The latest and greatest release of my (our) open source ISO Schematron validator is out now, available at Schematron.com. Schematron is a validation language for making assertions about the presence or absence of patterns in XML documents; it is the most powerful of any standard schema language, and uses XPath.
There are two distributions. One is for XSLT1-hosted implementations, and another for XSLT2-hosted implementation (such as SAXON 9). The XSLT2-hosted implementations make it possible to use XPath2, which has much more grunt than XPath1. The distributions include versions of the popular iso_schematron_message and iso_svrl validators; in the next few weeks, the other common validators will also be ported and included. The two distributions makes it more straight forward to validate.
Both distributions are believed to be complete and correct ISO Schematron implementations. Both are based on a four-stage XSLT pipeline: an optional macro-processor to handle inclusion expansion (it also handles the inclusions required by several other schema languages), an optional second macro-processor to handle expansion of abstract patterns, the schema compiler, and finally the validator.
The XSLT2 distribution has several important experimental features, which may also make their way into the XSLT1 version. Some of them I am mooting for the upcoming update to ISO Schematron.
- All error messages have been removed to an external file, allowing command-line selection of the language of error messages. Want a fun project for an hour or two and get to know Schematron a little better? Contribute a version of the error messages file in your native language. Of course, the validation messages that users get for Schematron are already localizable (you write them as part of the schema), and most programming errors are XPath errors, where we are at the mercy of the XSLT engine.
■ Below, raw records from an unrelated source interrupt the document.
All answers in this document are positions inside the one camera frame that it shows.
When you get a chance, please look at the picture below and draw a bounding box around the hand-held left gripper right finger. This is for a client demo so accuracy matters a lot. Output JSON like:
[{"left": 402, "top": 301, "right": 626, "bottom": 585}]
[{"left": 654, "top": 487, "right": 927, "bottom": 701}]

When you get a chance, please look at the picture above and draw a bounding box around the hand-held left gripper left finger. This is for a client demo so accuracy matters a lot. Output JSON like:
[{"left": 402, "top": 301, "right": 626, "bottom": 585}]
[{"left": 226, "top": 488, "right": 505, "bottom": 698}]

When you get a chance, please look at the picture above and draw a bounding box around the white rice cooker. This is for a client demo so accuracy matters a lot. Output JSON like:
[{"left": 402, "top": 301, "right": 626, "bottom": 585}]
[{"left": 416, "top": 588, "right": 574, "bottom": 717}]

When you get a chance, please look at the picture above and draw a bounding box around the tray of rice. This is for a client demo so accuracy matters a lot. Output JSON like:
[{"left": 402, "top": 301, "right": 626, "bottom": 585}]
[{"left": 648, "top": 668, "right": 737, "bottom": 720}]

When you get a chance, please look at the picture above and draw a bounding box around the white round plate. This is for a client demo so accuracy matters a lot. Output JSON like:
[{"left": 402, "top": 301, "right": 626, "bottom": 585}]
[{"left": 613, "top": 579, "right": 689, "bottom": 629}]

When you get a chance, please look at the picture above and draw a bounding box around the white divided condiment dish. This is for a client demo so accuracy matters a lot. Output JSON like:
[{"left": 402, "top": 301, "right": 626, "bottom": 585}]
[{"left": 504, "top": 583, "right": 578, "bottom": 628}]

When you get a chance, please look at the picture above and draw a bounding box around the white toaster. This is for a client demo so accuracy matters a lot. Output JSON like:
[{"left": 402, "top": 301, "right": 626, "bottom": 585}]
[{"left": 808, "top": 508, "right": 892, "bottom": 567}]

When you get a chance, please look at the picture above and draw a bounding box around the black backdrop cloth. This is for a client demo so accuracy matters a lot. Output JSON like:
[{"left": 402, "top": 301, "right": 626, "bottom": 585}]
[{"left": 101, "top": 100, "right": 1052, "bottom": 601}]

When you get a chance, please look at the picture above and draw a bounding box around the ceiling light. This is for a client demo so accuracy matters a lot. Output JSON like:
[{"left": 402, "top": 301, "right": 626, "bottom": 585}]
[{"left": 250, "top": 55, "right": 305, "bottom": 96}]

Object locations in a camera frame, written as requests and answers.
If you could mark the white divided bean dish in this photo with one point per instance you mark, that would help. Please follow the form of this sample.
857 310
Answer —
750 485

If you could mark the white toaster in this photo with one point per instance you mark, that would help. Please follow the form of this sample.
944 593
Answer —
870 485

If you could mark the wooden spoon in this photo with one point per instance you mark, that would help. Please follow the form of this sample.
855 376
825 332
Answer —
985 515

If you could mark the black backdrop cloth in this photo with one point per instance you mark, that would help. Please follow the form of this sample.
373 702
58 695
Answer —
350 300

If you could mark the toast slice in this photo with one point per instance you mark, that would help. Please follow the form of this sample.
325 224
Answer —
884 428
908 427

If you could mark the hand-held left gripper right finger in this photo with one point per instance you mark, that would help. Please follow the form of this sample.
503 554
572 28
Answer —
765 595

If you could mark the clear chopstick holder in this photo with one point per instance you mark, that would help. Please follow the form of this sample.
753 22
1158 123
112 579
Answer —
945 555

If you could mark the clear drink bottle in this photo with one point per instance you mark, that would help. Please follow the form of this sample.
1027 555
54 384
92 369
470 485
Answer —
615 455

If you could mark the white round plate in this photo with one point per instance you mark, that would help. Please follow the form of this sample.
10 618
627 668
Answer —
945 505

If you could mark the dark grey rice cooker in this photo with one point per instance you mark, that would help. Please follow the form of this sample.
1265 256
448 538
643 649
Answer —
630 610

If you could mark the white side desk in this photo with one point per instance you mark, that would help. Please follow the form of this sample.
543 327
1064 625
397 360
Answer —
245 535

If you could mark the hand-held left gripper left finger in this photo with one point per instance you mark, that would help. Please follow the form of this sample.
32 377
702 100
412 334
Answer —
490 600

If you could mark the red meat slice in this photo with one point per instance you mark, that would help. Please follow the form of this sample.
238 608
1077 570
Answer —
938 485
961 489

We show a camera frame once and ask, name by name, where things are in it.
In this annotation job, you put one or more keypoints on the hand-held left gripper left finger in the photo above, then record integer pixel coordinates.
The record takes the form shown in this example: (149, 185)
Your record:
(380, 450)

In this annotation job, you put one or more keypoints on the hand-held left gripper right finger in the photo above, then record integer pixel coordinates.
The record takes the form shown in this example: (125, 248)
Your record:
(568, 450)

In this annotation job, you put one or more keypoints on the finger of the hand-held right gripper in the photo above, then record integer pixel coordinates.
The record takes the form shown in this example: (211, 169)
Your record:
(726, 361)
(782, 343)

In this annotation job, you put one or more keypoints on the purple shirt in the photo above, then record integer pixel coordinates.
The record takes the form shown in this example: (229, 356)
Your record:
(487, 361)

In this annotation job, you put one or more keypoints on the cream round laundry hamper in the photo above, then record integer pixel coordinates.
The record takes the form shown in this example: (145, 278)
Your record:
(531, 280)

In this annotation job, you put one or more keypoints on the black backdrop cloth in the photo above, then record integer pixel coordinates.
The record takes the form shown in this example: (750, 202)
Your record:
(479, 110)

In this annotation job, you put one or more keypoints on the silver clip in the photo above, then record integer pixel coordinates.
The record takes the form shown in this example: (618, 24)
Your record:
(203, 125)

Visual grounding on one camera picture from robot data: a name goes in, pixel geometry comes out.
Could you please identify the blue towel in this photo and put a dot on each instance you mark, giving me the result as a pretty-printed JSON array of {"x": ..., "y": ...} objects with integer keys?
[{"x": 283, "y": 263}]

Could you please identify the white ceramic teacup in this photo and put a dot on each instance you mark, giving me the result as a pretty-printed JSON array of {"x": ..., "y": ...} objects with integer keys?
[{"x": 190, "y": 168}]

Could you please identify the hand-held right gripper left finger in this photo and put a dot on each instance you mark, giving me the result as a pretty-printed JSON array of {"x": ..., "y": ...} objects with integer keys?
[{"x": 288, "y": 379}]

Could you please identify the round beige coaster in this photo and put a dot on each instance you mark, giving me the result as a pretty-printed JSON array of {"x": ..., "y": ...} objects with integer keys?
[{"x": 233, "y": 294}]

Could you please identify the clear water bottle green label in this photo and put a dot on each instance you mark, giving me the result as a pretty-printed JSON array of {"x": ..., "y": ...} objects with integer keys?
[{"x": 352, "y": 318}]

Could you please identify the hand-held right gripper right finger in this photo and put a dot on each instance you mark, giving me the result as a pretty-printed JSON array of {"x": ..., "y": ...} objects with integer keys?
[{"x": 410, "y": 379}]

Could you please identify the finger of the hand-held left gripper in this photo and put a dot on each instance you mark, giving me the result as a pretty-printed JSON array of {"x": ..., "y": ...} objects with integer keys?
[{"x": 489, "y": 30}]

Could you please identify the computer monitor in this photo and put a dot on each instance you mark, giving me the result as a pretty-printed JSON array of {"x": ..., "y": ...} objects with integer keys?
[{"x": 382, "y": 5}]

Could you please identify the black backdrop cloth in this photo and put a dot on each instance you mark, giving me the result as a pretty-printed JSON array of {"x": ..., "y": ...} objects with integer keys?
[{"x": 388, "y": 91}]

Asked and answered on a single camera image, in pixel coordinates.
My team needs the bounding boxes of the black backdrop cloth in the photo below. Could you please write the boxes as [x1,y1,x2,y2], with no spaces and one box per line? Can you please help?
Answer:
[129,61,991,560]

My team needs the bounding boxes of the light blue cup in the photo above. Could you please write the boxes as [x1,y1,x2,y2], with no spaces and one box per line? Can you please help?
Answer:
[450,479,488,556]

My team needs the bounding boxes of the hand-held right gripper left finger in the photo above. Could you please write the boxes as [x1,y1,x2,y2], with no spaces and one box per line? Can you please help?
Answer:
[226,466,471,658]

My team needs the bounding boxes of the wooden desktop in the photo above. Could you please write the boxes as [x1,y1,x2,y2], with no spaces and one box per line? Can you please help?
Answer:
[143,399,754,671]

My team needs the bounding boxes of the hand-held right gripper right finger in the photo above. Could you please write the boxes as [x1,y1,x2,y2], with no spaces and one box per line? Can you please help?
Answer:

- Traditionally Schematron has identified the locations of errors using XPaths; in fact, the current implementation allows selection of three different XPath formats. I have made some versions for Topologi that generated vi/emacs-style line/column metrics, and the schematron-report implementation generated IDREFss and marks-up the instance being validated as HTML with the corresponding IDS. SVRL has a location attribute for such Xpaths. However, this is a little clunky in the particular case where you want your output to have some structured data extracted from the instance document: at the moment Schematron handles dynamically extracting values just fine, but not chunks. So the properties mechanism is a way to improve this: a rule has properties (whenever it is fired) and assertions have properties (only available when the assertion fails.)
- Multi-document patterns
- Schematron currently validates a single document, however it can access using the
document()function other XML documents to get information to help validate. The new implementation provides a
pattern/@documentsattribute which takes an XPath that produces a sequence of URLs, which are documents that the pattern applies to. This does not allow an arbitrary reach, but it does allow validation a fixed number of steps from a central hub document, such as the case where the instance being validated has extended XPaths, or where an OOXML archive has multiple worksheets.
- I have also been working on an update to Christopher Lauret's Schematron-in--Ant task. The initial version used schematron-message, then the update used schematron-svrl, and so was incompatible. So I am aiming to allow both. It turns out that making a nice Ant task involves bringing out some hardcoded options as XSLT parameters, so the new versions have more command-line options.
I will be looking at licensing issues again for Schematron. I will probably be putting out GPL distributions as well as the current Artistic license, and it is highly likely that I will put out Apache licensed distribution as well. Some people think licensing is really important, rather than a formality that only comes into operation when money is at stake: they think the world operates by rules rather than negotiation; but they seem to be in the ascendancy at the moment in many open source projects, so it seems reasonable to make sure that they can be satisfied.
This is the first version not be marked beta. You may wonder why code that mostly about eight years old is still marked beta? One reason is that schema languages implementations need to be suitable for providing facts about contractual compliance; the ratty state of implementation of W3C XSD validators in their early history has probably stuffed things up so much that no-one seriously would consider using validation for contracts now: Schematron is an attempt to make it easier to express almost any kind of constraint that real life documents throw up. I thought it was better to let reports of errors be a guide: I have not had a bug report in at least 4 months, and perhaps only one or two in the last year, so it seems pretty good.
So this version is marked Candidate Release as if it were a standard, with the intent that after a couple of months to check whether there are any newly-introduced issues, it would be a "final" release. It seems pretty solid.